Au mieux j’ai des appareils qui me disent : « je peux pas » : la cafetière, quand je viens de l’allumer, elle ne fait pas un café tout de suite parce qu’elle chauffe et elle me dit « je peux pas », mais il y a une raison technique à cela : elle peut pas.

C’est un problème beaucoup plus sérieux qu’il n’en a l’air ; ça veut dire que cet appareil est conçu pour obéir à quelqu’un qui n’est pas moi et qui impose par ses machines sa volonté à des populations entières.

Tant que c’est pour vous forcer à regarder la pub ou vous forcer à regarder le message qui dit que le piratage c’est mal et que pour regarder le film plus vite vous auriez dû le prendre sur bittorent c’est pas très très grave comme atteinte on va dire, mais le principe est extrêmement gênant : un accessoire chez vous ne vous obéit pas.

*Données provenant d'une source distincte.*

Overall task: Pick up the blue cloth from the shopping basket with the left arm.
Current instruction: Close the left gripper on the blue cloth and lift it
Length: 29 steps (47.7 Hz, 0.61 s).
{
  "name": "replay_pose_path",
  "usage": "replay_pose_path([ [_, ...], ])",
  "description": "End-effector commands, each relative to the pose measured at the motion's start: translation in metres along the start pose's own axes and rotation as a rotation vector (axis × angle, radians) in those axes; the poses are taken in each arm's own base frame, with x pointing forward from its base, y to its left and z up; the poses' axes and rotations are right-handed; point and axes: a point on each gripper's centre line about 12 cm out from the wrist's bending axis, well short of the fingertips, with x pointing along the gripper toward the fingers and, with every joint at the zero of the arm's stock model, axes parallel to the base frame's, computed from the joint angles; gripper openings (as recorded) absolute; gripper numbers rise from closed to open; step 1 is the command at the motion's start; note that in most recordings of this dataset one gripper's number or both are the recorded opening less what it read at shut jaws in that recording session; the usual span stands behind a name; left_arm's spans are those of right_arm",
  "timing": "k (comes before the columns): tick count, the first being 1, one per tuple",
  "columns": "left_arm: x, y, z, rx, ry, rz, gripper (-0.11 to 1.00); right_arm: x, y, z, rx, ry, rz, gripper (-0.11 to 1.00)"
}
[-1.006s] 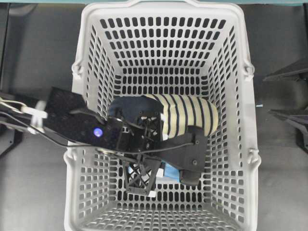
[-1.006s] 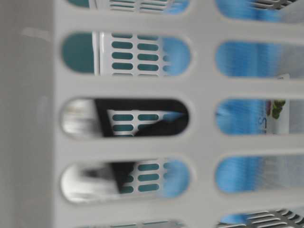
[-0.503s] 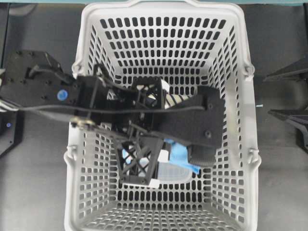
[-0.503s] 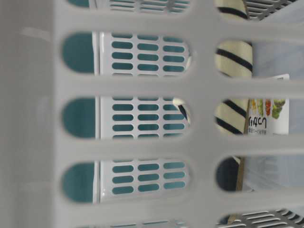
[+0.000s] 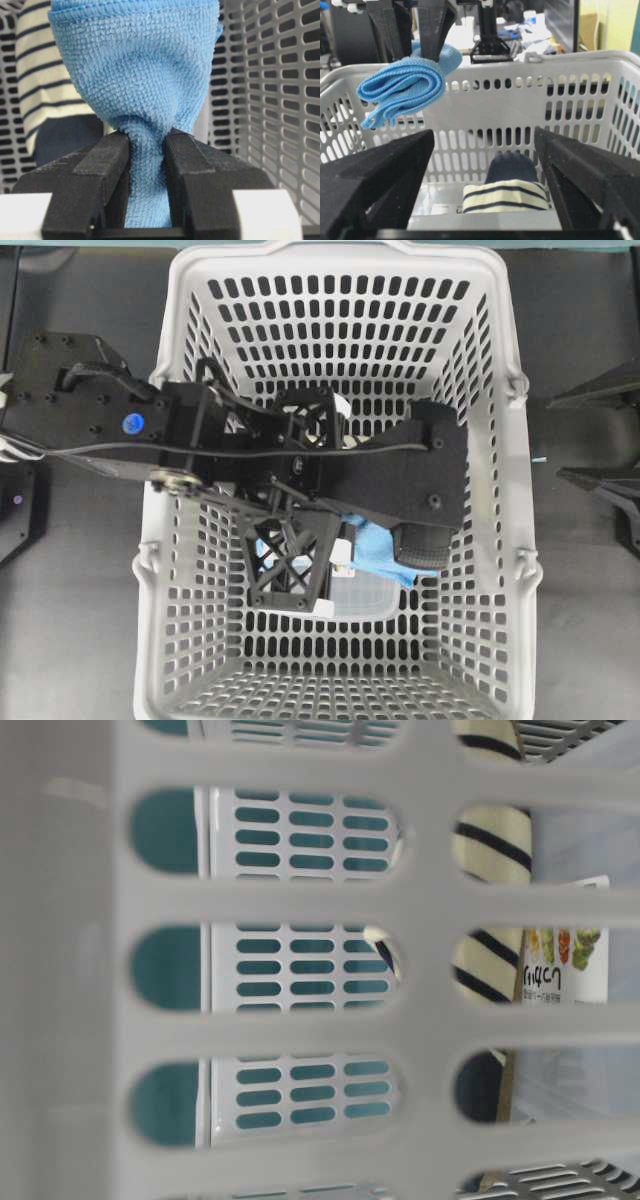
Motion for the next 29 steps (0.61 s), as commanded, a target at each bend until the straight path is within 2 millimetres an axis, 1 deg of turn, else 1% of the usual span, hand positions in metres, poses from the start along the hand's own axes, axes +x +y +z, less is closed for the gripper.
replay_pose_path([
  [1, -0.0191, 0.0023, 0.0027, -0.005, -0.043, 0.002, 0.18, 0.0013, -0.0002, 0.0031, 0.005, -0.011, -0.002, 0.78],
  [11, -0.0189, 0.0044, 0.0022, -0.008, -0.042, 0.005, 0.18, 0.0013, -0.0003, 0.0019, 0.006, -0.005, -0.002, 0.78],
  [29, -0.0118, 0.0051, -0.0029, -0.012, -0.017, 0.007, 0.18, 0.0012, -0.0003, 0.0013, 0.005, -0.003, -0.002, 0.79],
])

Quand votre smartphone refuse d’installer telle application qui n’a pas été certifiée par telle entreprise, c’est un problème.

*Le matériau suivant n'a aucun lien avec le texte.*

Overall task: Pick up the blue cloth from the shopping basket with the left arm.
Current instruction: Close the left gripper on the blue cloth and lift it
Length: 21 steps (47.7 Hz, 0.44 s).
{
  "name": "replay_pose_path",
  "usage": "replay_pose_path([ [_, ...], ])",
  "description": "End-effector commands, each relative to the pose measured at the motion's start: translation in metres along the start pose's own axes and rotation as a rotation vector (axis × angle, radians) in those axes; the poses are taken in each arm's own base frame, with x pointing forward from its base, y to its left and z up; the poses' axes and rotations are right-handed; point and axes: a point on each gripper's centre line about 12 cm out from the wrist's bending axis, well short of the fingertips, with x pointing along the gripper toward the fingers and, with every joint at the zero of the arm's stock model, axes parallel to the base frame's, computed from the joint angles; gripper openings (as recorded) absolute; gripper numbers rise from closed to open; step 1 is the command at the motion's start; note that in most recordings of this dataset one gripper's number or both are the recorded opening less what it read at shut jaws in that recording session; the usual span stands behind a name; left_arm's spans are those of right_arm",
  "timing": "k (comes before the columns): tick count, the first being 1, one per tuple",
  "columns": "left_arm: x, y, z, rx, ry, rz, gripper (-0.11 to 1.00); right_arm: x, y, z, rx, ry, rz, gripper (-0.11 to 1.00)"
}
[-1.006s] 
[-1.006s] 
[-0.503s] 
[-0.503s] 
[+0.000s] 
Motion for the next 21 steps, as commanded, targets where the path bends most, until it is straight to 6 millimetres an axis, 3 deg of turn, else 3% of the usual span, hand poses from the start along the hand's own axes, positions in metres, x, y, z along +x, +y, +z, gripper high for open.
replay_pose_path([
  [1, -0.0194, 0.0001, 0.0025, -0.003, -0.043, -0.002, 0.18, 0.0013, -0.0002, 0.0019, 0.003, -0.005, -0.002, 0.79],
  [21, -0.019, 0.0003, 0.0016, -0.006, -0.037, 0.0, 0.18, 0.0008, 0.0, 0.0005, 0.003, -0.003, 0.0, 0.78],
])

Cette mécanique de fous, c’est la mécanique des DRM, c’est celle d’un fichier qui dit : « votre ordinateur ne doit pas le lire plus de cinq fois, ou ne doit pas le lire entre 22h et 6h ».

Vous ouvrez un PDF : « interdit de l’imprimer ». Obligé de le lire sur écran. De quel droit ?

Vendre des engins qui ont comme objectif de vous contrôler, ou dont certaines fonctionnalités ont comme objectif de vous contrôler, alors que ce n’est pas la mission première de l’engin (bracelet électronique, menotte, serrure c’est fait pour. On l’a même acheté exprès : si la serrure permettait de rentrer sans les clé on ne l’aurait pas acheté). Alors que l’iPhone qui vous interdit un certain nombre d’applications, c’est pas pour ça qu’on l’a acheté. Vous n’avez pas acheté votre marteau pour qu’il refuse d’enfoncer les clous.

D’autres exemples d’anti-fonctionnalités, que vous trouvez par exemple dans les applications pour smartphone :

  • Publicité : l’application contient de la publicité,
  • Surveillance : l’application surveille et/ou rapporte votre activité quelque part sans votre permission.

C’est un sujet sérieux : il devrait être interdit de vendre ce type d’appareils par lesquels les fabricants exercent un contrôle abusif sur l’utilisateur. C’est un problème de société qui devrait être traité au niveau politique.

J’espère qu’à travers l’exemple des anti-fonctionnalités j’ai réussi à illustrer une des différences fondamentales qui existe entre le logiciel privateur et le logiciel libre, à savoir qui contrôle la machine : l’utilisateur ou le concepteur.

Pour élargir le débat :

  • machines qui sont conçues pour vous empêcher,
  • non-neutralité du net,
  • responsabilité des intermédiaires du réseau,
  • espionnage massif des communications et donc de la population…

Ce sont clairement des marqueurs d’une société non démocratique.